## WHAT TO WORK ON
When the line with "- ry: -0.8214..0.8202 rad" appears below, start repeating lines exactly, and keep going through the line with "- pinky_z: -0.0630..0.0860"; add nothing outside that span.

## GIVEN INFORMATION
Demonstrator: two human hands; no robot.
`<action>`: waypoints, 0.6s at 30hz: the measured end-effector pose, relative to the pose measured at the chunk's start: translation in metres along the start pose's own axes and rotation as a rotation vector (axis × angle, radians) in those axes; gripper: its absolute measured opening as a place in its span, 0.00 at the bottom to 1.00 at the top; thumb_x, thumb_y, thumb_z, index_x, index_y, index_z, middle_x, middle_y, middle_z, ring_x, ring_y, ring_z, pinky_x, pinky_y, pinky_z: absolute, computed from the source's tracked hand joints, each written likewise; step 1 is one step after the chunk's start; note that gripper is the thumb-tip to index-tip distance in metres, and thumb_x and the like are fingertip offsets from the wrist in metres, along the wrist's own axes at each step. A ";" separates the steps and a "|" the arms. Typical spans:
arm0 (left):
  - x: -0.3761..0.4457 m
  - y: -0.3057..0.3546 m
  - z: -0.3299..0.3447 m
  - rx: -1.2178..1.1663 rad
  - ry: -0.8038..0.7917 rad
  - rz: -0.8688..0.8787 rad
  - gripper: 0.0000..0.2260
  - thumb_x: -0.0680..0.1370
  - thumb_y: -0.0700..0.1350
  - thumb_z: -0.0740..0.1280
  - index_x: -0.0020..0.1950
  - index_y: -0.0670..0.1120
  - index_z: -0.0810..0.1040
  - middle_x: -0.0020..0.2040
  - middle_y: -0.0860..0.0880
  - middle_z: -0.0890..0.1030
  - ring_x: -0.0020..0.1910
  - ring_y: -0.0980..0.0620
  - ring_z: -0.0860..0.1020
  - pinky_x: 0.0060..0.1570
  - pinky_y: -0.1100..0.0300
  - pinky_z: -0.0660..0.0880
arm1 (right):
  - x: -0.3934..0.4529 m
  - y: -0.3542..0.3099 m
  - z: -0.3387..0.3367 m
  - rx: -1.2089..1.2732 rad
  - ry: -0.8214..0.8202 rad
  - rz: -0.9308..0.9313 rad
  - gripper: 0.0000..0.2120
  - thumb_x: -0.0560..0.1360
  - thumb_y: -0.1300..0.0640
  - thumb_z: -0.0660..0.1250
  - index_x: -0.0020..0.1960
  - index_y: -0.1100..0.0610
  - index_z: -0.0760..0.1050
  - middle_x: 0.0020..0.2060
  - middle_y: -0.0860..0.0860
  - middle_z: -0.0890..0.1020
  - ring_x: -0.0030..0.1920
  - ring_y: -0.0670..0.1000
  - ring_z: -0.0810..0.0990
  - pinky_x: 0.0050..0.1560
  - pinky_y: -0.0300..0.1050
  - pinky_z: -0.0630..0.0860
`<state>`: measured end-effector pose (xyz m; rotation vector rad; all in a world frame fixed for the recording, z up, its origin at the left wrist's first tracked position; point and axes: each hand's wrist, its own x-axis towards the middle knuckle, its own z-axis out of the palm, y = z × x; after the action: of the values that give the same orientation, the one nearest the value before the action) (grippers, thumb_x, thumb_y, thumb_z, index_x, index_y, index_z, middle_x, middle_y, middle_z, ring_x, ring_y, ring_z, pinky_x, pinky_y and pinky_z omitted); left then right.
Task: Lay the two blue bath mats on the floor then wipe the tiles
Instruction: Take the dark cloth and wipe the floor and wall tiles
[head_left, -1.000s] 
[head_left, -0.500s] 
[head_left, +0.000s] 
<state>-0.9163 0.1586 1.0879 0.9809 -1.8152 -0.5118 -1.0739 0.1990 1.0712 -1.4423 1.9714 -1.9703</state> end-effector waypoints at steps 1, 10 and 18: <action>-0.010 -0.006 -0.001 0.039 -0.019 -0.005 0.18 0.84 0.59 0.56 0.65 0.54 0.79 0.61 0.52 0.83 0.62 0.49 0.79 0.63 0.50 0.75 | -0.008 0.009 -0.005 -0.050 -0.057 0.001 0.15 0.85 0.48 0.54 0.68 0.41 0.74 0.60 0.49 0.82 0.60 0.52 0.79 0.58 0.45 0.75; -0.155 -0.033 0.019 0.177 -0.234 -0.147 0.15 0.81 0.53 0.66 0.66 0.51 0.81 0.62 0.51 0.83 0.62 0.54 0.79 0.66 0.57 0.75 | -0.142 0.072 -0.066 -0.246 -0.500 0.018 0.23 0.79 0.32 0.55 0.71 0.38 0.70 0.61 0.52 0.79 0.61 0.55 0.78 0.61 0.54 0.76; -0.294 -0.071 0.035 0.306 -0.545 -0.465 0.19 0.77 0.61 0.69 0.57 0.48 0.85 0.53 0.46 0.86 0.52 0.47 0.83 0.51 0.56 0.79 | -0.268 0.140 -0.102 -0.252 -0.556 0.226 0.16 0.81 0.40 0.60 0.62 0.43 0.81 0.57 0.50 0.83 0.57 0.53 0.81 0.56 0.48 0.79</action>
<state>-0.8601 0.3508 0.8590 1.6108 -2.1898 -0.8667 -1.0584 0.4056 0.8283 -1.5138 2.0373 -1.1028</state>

## EXPECTED ANSWER
  - ry: -0.8214..0.8202 rad
  - rz: -0.9308..0.9313 rad
  - gripper: 0.0000..0.2120
  - thumb_x: -0.0560..0.1360
  - thumb_y: -0.1300..0.0640
  - thumb_z: -0.0660..0.1250
  - index_x: -0.0020..0.1960
  - index_y: -0.1100..0.0610
  - index_z: -0.0760..0.1050
  - middle_x: 0.0020..0.2060
  - middle_y: -0.0860..0.0860
  - middle_z: -0.0890..0.1020
  - ring_x: -0.0030..0.1920
  - ring_y: -0.0670..0.1000
  - ring_z: -0.0810..0.0990
  - pinky_x: 0.0050..0.1560
  - pinky_y: -0.0300..0.1050
  - pinky_z: -0.0630..0.0860

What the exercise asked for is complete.